Lupin also filed another sNDA for Solosec (secnidazole) to expand its use for both the treatment of BV and trichomoniasis in April 2021. The sNDA was approved by the FDA in February 2022.

Bacterial vaginosis and trichomoniasis causes and symptoms

Bacterial vaginosis (BV) is the most common vaginal infection in females, while trichomoniasis is the most common curable sexually transmitted disease (STD) in the US.

BV is a vaginal infection caused by an overabundance of specific bacteria in the vagina. It occurs when there are more harmful bacteria in the vagina than good bacteria.

The most common symptoms of BV include abnormal vaginal discharge that is watery and white or grey in colour and has a strong fish-like odour. It causes vaginal discomfort or itching along the exterior of the vagina.

Trichomoniasis (trich) is an infection caused by a protozoan parasite called Trichomonas vaginalis. It can increase the chances of contracting or transmitting other STDs.

The symptoms of trich include itching, burning, irritation, redness or soreness of the genitals, as well as pain or burning after urine or ejaculation, and discharge from the penis or vagina.

Solosec’s mechanism of action

Solosec is a 5-nitroimidazole-based antibacterial agent that enters the bacterial and Trichomonas cells where the nitro group is reduced by the nitroreductase enzyme.

The reduction of nitro group results in the production of radical anions and a series of intermediates, thiol depletion, DNA damage, and death of susceptible isolates of Gram-positive and Gram-negative bacteria and T vaginalis.

Clinical trials on Solosec

The FDA’s approval of Solosec was based on three randomised placebo-controlled clinical trials, namely Trial 1, Trial 2 and Trial 4.

Solosec’s efficacy for the treatment of BV was evaluated in Trial 1 and Trial 2, which included 144 and 189 non-pregnant women patients respectively. Clinical outcomes were reviewed 21 to 30 days after a single dose of Solosec.

Trial 2 achieved statistically significant endpoint results on days 7 to 14. In both trials, a statistically significant higher percentage of patients achieved clinical response, Nugent score cure and therapeutic response after a single dose of Solosec compared with placebo.

Solosec’s efficacy in treating trichomoniasis was evaluated in the multi-centre, prospective, delayed treatment, double-blind Trial 4.

The trial enrolled 147 female patients, who were randomly assigned to receive either a single 2g oral dose of Solosec or a placebo.
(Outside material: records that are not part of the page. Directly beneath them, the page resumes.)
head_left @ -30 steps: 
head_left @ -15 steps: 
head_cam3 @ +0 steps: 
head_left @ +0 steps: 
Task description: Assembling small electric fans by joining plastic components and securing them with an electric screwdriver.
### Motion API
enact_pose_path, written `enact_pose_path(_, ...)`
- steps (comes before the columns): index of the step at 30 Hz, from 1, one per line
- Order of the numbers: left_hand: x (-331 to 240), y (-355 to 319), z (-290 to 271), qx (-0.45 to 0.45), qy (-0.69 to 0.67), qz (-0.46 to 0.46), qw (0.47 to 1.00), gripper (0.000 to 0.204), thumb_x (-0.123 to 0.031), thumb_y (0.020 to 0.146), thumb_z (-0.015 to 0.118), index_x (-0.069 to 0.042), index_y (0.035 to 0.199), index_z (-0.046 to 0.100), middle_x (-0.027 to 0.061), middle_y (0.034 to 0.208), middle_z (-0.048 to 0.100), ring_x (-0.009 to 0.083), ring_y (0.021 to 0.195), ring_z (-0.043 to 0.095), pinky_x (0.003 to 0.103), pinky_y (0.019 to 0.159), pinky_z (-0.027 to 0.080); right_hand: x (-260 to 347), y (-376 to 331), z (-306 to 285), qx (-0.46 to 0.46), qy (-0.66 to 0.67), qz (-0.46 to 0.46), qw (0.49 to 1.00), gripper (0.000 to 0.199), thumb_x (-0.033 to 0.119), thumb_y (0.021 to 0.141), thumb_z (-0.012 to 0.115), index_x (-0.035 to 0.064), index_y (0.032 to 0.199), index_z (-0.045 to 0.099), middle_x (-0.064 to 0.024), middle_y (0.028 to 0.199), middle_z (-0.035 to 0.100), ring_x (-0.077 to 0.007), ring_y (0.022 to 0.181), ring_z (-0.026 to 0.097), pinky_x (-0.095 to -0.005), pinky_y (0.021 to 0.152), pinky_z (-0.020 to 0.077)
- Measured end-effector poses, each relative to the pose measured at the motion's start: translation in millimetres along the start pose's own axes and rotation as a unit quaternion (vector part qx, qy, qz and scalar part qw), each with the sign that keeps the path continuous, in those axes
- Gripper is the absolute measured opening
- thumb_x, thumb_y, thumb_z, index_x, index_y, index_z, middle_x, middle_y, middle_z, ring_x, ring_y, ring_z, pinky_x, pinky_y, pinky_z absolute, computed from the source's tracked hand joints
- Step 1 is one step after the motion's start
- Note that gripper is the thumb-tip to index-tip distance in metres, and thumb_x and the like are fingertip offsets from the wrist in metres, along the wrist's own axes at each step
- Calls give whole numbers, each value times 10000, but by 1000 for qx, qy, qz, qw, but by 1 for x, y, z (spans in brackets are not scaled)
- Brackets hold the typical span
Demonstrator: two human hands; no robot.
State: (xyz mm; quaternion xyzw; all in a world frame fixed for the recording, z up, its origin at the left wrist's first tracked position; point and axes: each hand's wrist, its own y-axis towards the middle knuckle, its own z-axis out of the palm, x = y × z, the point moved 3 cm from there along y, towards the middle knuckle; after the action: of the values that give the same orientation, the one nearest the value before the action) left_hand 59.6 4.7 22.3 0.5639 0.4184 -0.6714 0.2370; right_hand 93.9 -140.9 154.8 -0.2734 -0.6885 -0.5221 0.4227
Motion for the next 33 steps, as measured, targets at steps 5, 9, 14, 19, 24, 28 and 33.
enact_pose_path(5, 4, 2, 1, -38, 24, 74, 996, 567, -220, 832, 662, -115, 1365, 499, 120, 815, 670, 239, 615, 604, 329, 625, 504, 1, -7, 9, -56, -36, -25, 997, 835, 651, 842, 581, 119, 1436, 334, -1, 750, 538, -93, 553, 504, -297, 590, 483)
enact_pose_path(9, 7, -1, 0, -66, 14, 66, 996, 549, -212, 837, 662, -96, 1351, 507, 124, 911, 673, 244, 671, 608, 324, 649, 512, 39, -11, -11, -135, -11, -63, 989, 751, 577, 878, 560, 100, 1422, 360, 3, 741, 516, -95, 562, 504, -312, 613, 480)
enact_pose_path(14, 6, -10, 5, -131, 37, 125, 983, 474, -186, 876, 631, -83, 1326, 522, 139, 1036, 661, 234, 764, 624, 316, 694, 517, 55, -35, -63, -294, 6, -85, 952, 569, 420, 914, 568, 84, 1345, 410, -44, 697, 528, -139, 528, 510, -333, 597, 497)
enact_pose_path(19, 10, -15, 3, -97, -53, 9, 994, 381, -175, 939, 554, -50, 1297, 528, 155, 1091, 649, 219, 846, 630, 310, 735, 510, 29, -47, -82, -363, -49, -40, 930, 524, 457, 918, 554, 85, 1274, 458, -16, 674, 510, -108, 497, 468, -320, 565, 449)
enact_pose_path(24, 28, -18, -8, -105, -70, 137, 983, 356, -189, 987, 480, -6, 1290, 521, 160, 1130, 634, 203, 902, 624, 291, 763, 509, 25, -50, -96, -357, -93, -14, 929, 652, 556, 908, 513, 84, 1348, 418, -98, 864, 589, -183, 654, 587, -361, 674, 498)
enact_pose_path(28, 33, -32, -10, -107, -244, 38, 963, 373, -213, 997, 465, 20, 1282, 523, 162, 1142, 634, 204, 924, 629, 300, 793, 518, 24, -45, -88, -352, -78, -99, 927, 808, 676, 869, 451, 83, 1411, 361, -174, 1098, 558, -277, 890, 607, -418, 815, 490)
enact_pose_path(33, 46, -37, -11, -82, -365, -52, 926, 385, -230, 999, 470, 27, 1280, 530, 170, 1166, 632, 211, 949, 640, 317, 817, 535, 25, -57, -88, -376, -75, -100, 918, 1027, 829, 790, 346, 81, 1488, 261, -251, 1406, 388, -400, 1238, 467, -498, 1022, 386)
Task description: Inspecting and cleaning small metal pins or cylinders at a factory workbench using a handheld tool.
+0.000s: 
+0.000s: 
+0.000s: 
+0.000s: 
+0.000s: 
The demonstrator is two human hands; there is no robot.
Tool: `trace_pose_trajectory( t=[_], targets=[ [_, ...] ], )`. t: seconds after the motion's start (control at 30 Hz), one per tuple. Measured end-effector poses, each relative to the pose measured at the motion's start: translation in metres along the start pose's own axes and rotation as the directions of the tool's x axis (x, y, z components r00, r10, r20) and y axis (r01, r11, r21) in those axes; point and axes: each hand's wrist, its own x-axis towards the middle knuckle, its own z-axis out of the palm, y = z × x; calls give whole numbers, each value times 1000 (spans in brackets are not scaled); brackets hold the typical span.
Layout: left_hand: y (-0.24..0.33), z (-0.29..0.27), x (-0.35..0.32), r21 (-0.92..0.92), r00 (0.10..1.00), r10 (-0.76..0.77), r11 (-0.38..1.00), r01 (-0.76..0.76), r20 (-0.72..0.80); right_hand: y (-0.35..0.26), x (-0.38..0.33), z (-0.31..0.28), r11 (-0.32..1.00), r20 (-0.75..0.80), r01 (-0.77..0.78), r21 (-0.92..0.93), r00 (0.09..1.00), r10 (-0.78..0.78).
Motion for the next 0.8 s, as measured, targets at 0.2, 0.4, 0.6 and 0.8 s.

The modified intent-to-treat (mITT) group included all randomised patients cultured positive for T vaginalis but negative for other STDs.

Baseline clinical symptoms of vaginal itching, discharge, or odour were observed in 84.7% (n=111) of the patients. The test of cure (TOC) visit occurred six to 12 days after the initial dosing. Patients received the opposite therapy at the TOC visit, with a follow-up visit seven to 12 days later.

The Solosec therapy group had a considerably greater microbiological cure rate (92.2%) at the TOC visit compared with the placebo group.

The most common adverse reactions observed with Solosec included vulvovaginal candidiasis, headache, nausea, dysgeusia, vomiting, diarrhoea, stomach pain, and vulvovaginal pruritus.